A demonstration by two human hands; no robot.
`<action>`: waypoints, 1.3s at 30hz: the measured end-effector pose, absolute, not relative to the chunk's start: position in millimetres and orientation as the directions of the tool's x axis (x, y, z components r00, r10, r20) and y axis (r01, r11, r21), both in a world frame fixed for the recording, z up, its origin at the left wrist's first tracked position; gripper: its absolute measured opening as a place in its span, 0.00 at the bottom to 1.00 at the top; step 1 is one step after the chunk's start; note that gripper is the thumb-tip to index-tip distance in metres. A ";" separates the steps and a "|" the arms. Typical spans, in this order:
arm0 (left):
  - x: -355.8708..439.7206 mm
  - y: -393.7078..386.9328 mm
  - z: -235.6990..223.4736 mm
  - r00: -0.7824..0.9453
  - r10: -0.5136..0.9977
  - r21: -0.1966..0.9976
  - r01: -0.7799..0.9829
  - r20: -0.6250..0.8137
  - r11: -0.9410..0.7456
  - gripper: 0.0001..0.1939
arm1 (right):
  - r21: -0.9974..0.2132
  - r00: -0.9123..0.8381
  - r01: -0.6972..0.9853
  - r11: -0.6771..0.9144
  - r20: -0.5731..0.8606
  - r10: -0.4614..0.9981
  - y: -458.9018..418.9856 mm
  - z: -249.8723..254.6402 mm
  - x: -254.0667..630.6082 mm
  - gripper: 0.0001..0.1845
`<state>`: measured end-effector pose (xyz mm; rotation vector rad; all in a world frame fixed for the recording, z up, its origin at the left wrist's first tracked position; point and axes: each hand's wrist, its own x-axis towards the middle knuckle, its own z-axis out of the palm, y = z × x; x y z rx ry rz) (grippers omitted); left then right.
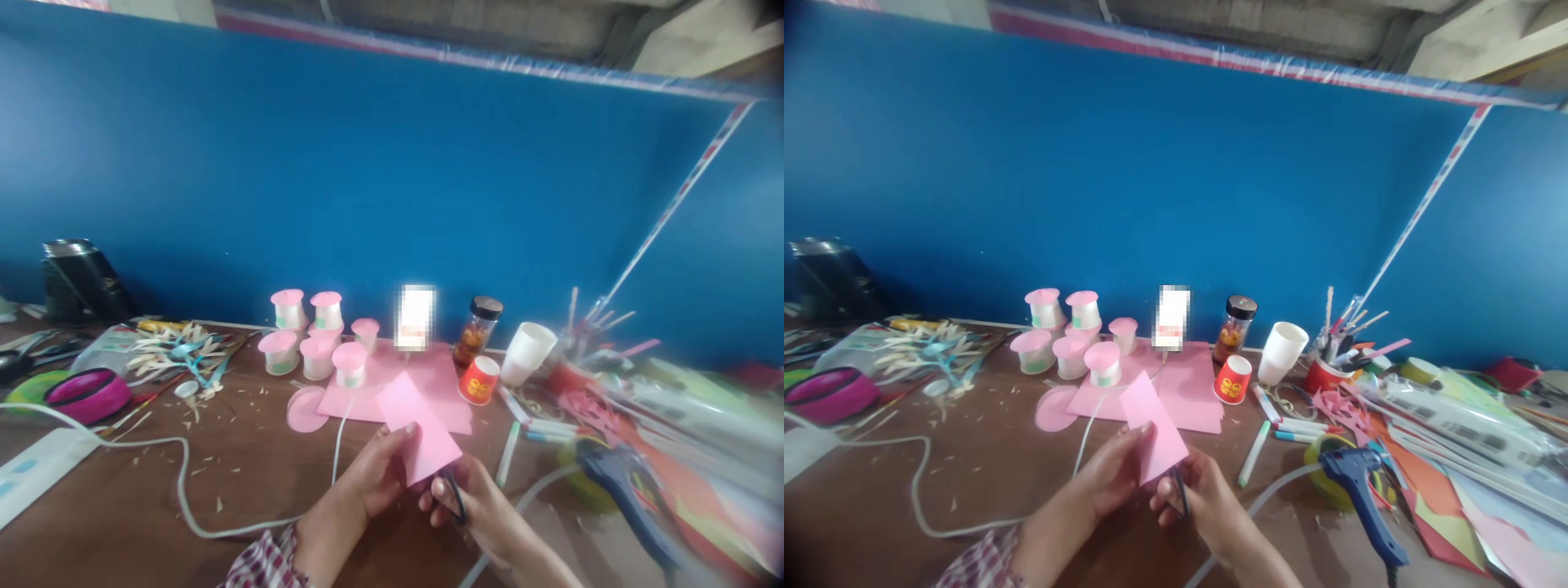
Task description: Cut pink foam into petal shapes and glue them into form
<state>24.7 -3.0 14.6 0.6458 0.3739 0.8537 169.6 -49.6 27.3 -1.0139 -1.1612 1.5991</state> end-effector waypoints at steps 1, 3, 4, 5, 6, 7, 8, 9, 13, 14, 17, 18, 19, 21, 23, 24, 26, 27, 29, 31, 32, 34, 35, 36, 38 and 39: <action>24.4 -2.8 15.2 0.611 0.790 0.666 -0.571 -0.044 0.479 0.18 | -0.966 -0.287 -0.198 -0.167 -0.105 0.952 -50.1 29.2 170.8 0.23; 23.2 -2.1 16.8 0.611 0.791 0.676 -0.566 -0.040 0.472 0.18 | -0.955 -0.331 -0.233 -0.182 -0.098 0.939 -51.6 31.6 173.4 0.22; 22.3 -1.6 17.7 0.606 0.793 0.677 -0.561 -0.057 0.477 0.18 | -0.946 -0.360 -0.260 -0.196 -0.094 0.928 -52.5 32.2 174.5 0.21; 21.3 -1.1 18.6 0.597 0.797 0.673 -0.554 -0.090 0.491 0.17 | -0.933 -0.386 -0.291 -0.211 -0.087 0.919 -53.3 32.3 175.3 0.21; 20.4 -0.5 19.6 0.579 0.805 0.665 -0.552 -0.130 0.504 0.17 | -0.920 -0.403 -0.321 -0.223 -0.080 0.912 -54.1 32.1 175.7 0.21; 19.6 0.0 20.6 0.548 0.820 0.652 -0.562 -0.166 0.508 0.15 | -0.910 -0.406 -0.347 -0.229 -0.075 0.911 -54.7 31.5 175.6 0.21; 19.0 0.3 21.5 0.512 0.838 0.639 -0.583 -0.191 0.502 0.14 | -0.902 -0.396 -0.367 -0.228 -0.071 0.916 -55.1 30.6 175.2 0.20; 18.9 0.4 22.3 0.485 0.851 0.630 -0.601 -0.202 0.492 0.14 | -0.899 -0.383 -0.378 -0.223 -0.068 0.921 -55.3 29.5 174.5 0.19; 21.0 -1.4 24.3 0.478 0.861 0.615 -0.630 -0.174 0.475 0.13 | -0.922 -0.331 -0.338 -0.192 -0.074 0.941 -53.7 26.0 170.8 0.22; 21.6 -1.8 24.8 0.484 0.858 0.610 -0.631 -0.173 0.479 0.13 | -0.931 -0.315 -0.317 -0.183 -0.079 0.946 -52.8 25.7 170.3 0.23; 20.9 -0.1 26.6 0.429 0.890 0.598 -0.677 -0.155 0.430 0.10 | -0.946 -0.216 -0.282 -0.157 -0.097 0.972 -49.8 26.0 171.1 0.27; 19.7 1.8 27.3 0.382 0.911 0.597 -0.699 -0.154 0.394 0.09 | -0.949 -0.172 -0.278 -0.147 -0.101 0.980 -48.8 26.3 171.9 0.27; 18.1 4.4 27.9 0.319 0.934 0.597 -0.723 -0.159 0.348 0.08 | -0.953 -0.129 -0.271 -0.134 -0.102 0.986 -48.0 26.5 173.0 0.27; 14.2 10.8 28.9 0.170 0.966 0.603 -0.755 -0.196 0.256 0.08 | -0.968 -0.073 -0.227 -0.109 -0.095 0.993 -47.2 26.5 174.7 0.24; 10.3 17.4 29.4 0.059 0.967 0.615 -0.761 -0.249 0.205 0.09 | -0.988 -0.083 -0.128 -0.080 -0.070 0.994 -47.6 25.5 175.2 0.23; 8.8 20.1 29.5 0.022 0.962 0.618 -0.762 -0.270 0.191 0.09 | -0.997 -0.098 -0.065 -0.050 -0.044 0.994 -48.2 24.8 174.8 0.22; 7.1 23.6 29.4 -0.030 0.954 0.618 -0.768 -0.297 0.169 0.08 | -0.997 -0.127 0.068 0.024 0.015 0.992 -49.8 23.0 173.1 0.20; 7.0 24.3 29.3 -0.048 0.952 0.616 -0.772 -0.303 0.157 0.08 | -0.991 -0.137 0.126 0.054 0.036 0.990 -50.5 22.1 172.0 0.19; 8.2 24.0 28.7 -0.083 0.943 0.622 -0.770 -0.321 0.144 0.09 | -0.977 -0.147 0.199 0.074 0.045 0.988 -51.6 20.5 170.2 0.18; 10.7 22.3 27.9 -0.116 0.931 0.639 -0.756 -0.347 0.144 0.10 | -0.973 -0.158 0.224 0.048 0.013 0.987 -51.9 18.8 169.3 0.18; 12.3 21.1 27.4 -0.128 0.926 0.649 -0.747 -0.354 0.145 0.11 | -0.973 -0.164 0.227 0.036 -0.002 0.987 -51.8 17.9 169.2 0.19; 15.5 18.7 26.7 -0.138 0.925 0.666 -0.732 -0.353 0.145 0.12 | -0.974 -0.176 0.226 0.019 -0.022 0.984 -51.4 15.7 169.5 0.19; 17.0 17.6 26.5 -0.134 0.930 0.672 -0.726 -0.343 0.143 0.13 | -0.975 -0.181 0.222 0.011 -0.030 0.983 -51.3 14.5 169.8 0.19; 18.3 16.5 26.4 -0.131 0.935 0.678 -0.722 -0.331 0.139 0.13 | -0.976 -0.184 0.216 0.002 -0.039 0.982 -51.2 13.4 170.0 0.19; 20.3 14.7 26.5 -0.135 0.939 0.688 -0.714 -0.315 0.128 0.14 | -0.980 -0.185 0.196 -0.024 -0.061 0.981 -51.4 11.4 170.1 0.20; 21.0 13.9 26.6 -0.142 0.940 0.694 -0.710 -0.311 0.122 0.14 | -0.982 -0.183 0.187 -0.039 -0.073 0.980 -51.5 10.7 170.0 0.20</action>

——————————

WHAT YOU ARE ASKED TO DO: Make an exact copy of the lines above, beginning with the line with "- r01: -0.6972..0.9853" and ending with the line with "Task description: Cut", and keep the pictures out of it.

RESPONSE:
  - r01: -0.6972..0.9853
  - r11: -0.6771..0.9144
  - r20: -0.5731..0.8606
  - r10: -0.4614..0.9981
  - y: -458.9018..418.9856 mm
  - z: -249.8723..254.6402 mm
  - x: -254.0667..630.6082 mm
  - gripper: 0.0001..0.1845
`<state>`: measured end-effector pose (xyz mm; rotation vector rad; all in a world frame fixed for the recording, z up, its origin at the left wrist's first tracked position; point and axes: each hand's wrist, its own x-axis towards the middle knuckle, its own z-axis out of the palm, y = z × x; x y z rx ry rz) (grippers omitted); left then right.
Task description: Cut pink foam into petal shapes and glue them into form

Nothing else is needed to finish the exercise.